**Brief**. Look in the material below for the line with "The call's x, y" and the line with "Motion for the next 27", then set down exactly those two lines and all lines between, nothing more.

Start of Records for this exercise

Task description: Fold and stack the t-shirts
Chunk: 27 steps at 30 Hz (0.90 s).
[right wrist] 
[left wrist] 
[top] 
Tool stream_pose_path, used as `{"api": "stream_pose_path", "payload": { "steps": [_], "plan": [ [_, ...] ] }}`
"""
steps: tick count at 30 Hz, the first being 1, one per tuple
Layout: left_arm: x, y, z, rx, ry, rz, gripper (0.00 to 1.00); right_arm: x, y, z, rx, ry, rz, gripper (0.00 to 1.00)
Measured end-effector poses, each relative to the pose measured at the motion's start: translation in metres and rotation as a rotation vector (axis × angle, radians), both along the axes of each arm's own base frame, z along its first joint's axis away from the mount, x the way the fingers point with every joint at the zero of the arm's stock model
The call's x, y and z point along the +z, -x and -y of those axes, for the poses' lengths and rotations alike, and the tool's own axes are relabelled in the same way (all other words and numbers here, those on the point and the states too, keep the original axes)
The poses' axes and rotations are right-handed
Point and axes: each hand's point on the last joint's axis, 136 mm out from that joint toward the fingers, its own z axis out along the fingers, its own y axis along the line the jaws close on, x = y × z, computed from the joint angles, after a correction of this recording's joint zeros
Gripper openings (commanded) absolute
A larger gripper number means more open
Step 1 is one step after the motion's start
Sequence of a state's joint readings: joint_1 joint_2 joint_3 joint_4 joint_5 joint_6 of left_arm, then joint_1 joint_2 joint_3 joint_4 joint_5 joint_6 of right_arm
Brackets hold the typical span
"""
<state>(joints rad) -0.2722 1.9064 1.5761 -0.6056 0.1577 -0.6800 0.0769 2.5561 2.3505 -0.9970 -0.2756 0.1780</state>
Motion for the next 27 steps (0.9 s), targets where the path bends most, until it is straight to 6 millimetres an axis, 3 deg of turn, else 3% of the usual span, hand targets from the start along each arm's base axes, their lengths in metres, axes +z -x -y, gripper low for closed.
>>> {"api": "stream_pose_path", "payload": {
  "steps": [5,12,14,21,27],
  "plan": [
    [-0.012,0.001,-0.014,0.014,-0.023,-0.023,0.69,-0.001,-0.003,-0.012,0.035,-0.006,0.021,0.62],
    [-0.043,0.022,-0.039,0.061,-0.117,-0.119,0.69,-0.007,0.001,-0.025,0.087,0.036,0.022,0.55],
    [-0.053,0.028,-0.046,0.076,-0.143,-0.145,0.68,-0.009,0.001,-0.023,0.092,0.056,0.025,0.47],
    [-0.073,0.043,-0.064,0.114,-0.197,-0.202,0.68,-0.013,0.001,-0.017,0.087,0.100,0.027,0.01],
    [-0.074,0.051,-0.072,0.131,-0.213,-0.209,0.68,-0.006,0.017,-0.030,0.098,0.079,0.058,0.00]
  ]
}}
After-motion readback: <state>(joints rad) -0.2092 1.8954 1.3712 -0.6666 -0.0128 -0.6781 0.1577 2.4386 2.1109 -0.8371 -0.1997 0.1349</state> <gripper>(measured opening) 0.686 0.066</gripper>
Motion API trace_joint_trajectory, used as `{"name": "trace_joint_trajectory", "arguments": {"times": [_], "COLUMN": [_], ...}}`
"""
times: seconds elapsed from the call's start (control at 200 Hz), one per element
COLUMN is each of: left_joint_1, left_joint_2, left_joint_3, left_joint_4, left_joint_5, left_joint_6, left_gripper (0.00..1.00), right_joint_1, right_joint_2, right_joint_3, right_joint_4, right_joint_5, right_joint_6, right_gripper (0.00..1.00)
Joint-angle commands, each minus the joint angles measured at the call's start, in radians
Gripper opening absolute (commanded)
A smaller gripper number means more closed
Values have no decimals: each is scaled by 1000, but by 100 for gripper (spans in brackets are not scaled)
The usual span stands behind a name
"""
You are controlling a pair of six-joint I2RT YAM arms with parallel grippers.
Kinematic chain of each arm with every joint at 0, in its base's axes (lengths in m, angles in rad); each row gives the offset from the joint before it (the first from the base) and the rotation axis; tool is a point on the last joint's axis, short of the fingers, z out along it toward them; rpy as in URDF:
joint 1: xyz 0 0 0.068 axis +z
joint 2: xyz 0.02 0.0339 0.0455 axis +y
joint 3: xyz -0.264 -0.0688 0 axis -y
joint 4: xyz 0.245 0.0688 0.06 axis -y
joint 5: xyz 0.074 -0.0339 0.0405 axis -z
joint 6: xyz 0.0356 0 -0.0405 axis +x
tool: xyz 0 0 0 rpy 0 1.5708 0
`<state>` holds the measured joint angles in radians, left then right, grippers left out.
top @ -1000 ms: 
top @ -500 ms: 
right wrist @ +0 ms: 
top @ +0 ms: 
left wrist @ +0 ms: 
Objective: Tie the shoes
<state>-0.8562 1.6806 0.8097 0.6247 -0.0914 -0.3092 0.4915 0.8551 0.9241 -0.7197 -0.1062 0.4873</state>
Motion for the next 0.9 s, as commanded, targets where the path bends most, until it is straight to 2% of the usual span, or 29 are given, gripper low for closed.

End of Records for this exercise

**Result of this exercise**.
The call's x, y and z point along the +z, -x and -y of those axes, for the poses' lengths and rotations alike, and the tool's own axes are relabelled in the same way (all other words and numbers here, those on the point and the states too, keep the original axes)
The poses' axes and rotations are right-handed
Point and axes: each hand's point on the last joint's axis, 136 mm out from that joint toward the fingers, its own z axis out along the fingers, its own y axis along the line the jaws close on, x = y × z, computed from the joint angles, after a correction of this recording's joint zeros
Gripper openings (commanded) absolute
A larger gripper number means more open
Step 1 is one step after the motion's start
Sequence of a state's joint readings: joint_1 joint_2 joint_3 joint_4 joint_5 joint_6 of left_arm, then joint_1 joint_2 joint_3 joint_4 joint_5 joint_6 of right_arm
Brackets hold the typical span
"""
<state>(joints rad) -0.2722 1.9064 1.5761 -0.6056 0.1577 -0.6800 0.0769 2.5561 2.3505 -0.9970 -0.2756 0.1780</state>
Motion for the next 27 steps (0.9 s), targets where the path bends most, until it is straight to 6 millimetres an axis, 3 deg of turn, else 3% of the usual span, hand targets from the start along each arm's base axes, their lengths in metres, axes +z -x -y, gripper low for closed.

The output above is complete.